Acusações de abusos cometidos pelas empresas contra seus próprios empregados também surgem com frequência. A força tarefa da ONU, em seu informe, faz referência a irregularidades contratuais, maus tratos e más condições laborais, tais como extensas cargas horárias, falta de pagamento, e possivelmente, casos de tráfico de pessoas. Flagrantes de negligencia já ocorreram, como episódio envolvendo Daniel Fitzsimons (2009).
O impacto das EMPs sobre os direitos humanos é observável também nos efeitos indiretos que suas atividades geram no setor de segurança, na segurança humana e na estabilidade do país. Mesmo que as EMPs sejam apresentadas como forças que apoiam a estabilização, seus serviços nem sempre têm efeitos positivos no ambiente geral de segurança do país. No Afeganistão, por exemplo, as empresas militares privadas vêm estabelecendo vínculos irregulares com paramilitares e milícias locais, conferindo-lhes legitimidade e criando uma estrutura de segurança fora do controle governamental que neutraliza a eficácia dos programas de desarmamento e desmobilização de combatentes.
O crescimento do setor militar privado está associado à proteção de pessoas estrangeiras e empresários afegãos. Isso determina a formação de enclaves “seguros” em um ambiente maior extremamente inseguro, transformando a segurança em um privilegio condicionado pela riqueza.
Os contratados não são militares
Em teatros de guerra, os contratados não são militares, são considerados civis. Porém, esse status de civil é problemático. Os funcionários das EMPs não são qualquer classe de pessoa civil, são civis autorizados a usar força, e realizam funções até agora reservadas aos exércitos e corpos de segurança do Estado. Por isso, da perspectiva dos direitos humanos, os militares privados deveriam ser diferenciados de outras classes de civis, como os jornalistas, os que prestam serviços humanitários, ou empregados administrativos e religiosos dos exércitos. Sobretudo, devem ter uma supervisão especial adaptada às funções que realizam.

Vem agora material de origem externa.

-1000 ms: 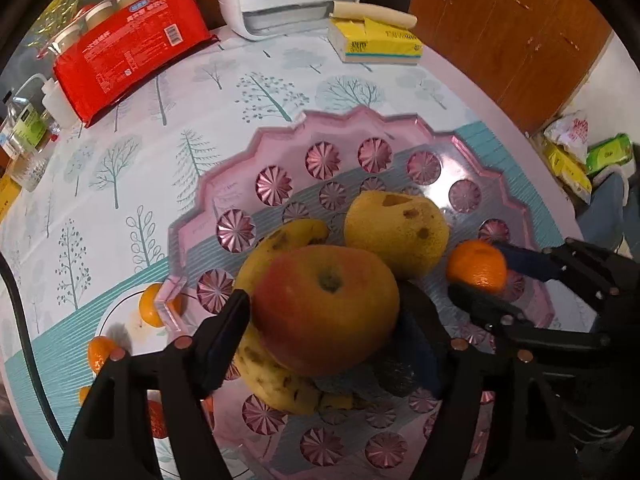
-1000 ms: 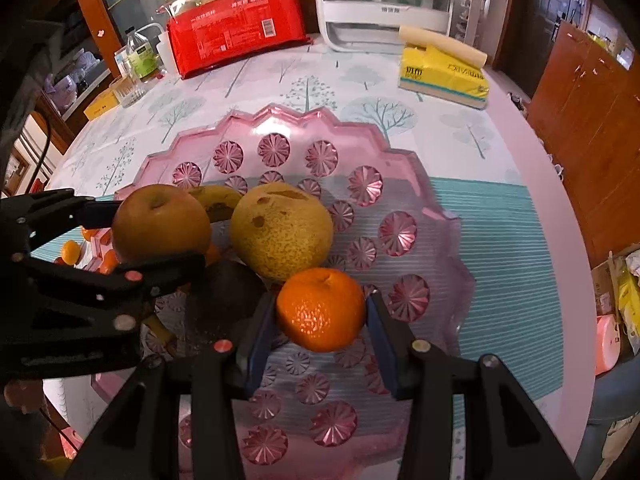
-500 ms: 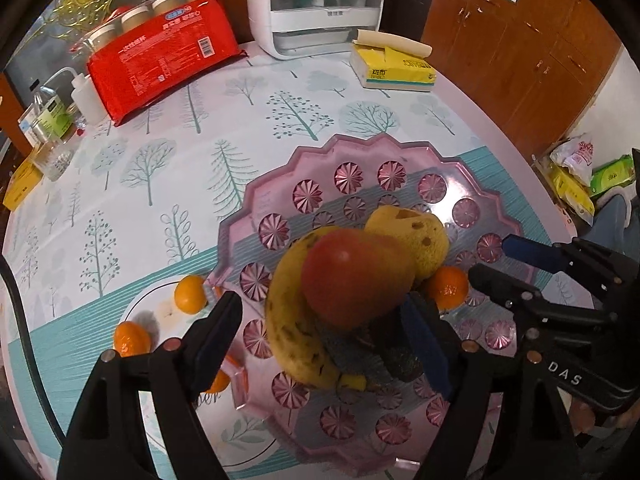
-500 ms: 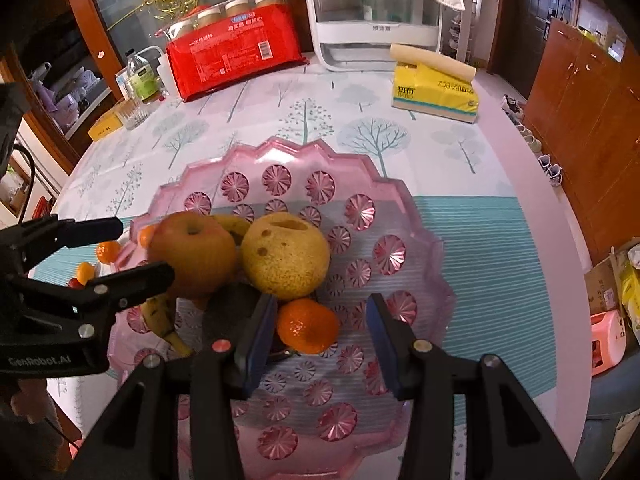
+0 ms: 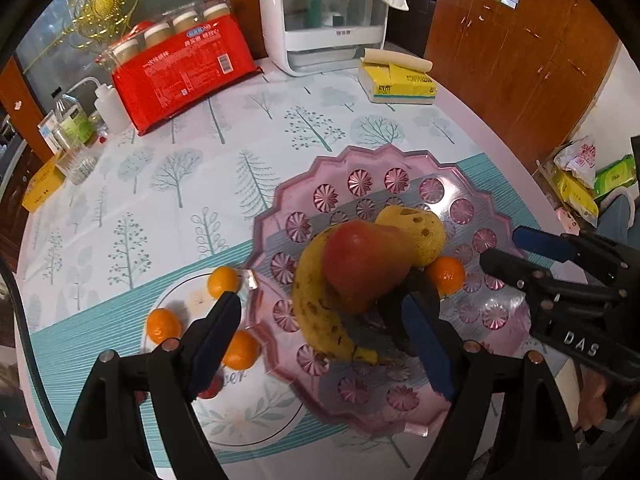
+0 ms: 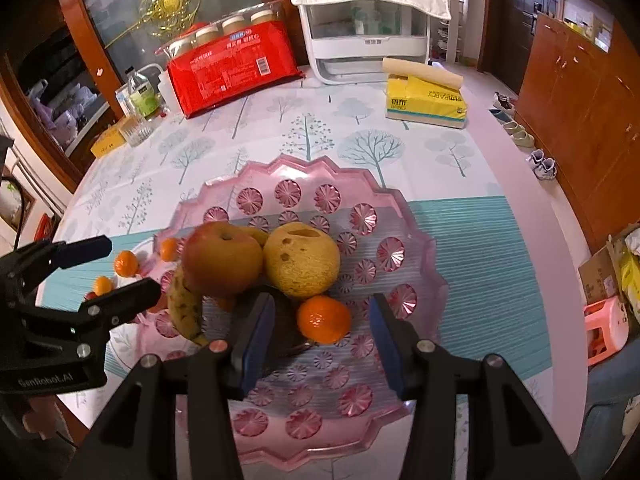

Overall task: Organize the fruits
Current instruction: 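Lower the apple and orange into the pink bowl and open both grippers, then move both grippers back to the small red apples on the white plate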

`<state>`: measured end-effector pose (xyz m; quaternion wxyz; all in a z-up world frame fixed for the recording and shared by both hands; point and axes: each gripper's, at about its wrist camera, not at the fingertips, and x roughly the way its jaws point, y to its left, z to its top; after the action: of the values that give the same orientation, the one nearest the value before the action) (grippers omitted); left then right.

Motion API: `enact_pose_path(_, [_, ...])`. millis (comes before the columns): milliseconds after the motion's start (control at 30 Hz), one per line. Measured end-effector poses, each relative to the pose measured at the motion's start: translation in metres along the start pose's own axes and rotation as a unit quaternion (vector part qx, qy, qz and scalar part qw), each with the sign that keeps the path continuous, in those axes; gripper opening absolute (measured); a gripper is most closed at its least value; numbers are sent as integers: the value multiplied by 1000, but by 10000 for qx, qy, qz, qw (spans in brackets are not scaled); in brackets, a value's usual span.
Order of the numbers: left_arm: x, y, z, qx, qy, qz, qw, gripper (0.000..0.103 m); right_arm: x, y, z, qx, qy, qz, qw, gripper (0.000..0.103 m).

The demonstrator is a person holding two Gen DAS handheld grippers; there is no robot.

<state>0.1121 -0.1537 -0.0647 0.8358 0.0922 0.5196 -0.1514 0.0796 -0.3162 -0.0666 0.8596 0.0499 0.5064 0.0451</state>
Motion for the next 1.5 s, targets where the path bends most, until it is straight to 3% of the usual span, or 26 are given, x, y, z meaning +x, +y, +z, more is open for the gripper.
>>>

A falta de regulamento e controle sobre o uso destas companhias não faz nada a não ser agravar os riscos que suas atividades naturalmente apresentam. A carência de supervisão direta sobre as EMPs impede que as alegações de abusos possam ser registradas e devidamente investigadas. A ausência de um eficiente aparato legal, ou melhor, de sua devida aplicação, tem resultado na ausência da prestação de contas por parte das empresas e seus contratados acusados de graves violações. Quem sofre as consequências são as vítimas, às quais sobram o desamparo e falta de reparação.
Conforme a Declaração Internacional dos Direitos Humanos, os Estados têm a obrigação de garantir e proteger o direito de todas pessoas sob sua jurisdição, e não estão isentos dessa obrigação quando delegam suas funções públicas para empresas privadas.
Os Estados devem exercer a devida diligência e adotar as medidas apropriadas para prevenir, dissuadir, investigar e reparar as violações de direitos humanos causadas pelos atos dessas entidades privadas e seus funcionários. Devido à natureza das atividades das EMPs e os efeitos negativos que podem ter sobre os direitos humanos, a regulamentação da indústria militar e de segurança privada é uma das obrigações estatais.
Mesmo que os Estados estejam tentados por uma solução rápida, estratégica, política e economicamente conveniente, é hora de começarem a legislar o setor e regulamentar a indústria militar e de segurança privada, a partir de uma perspectiva que priorize os direitos humanos.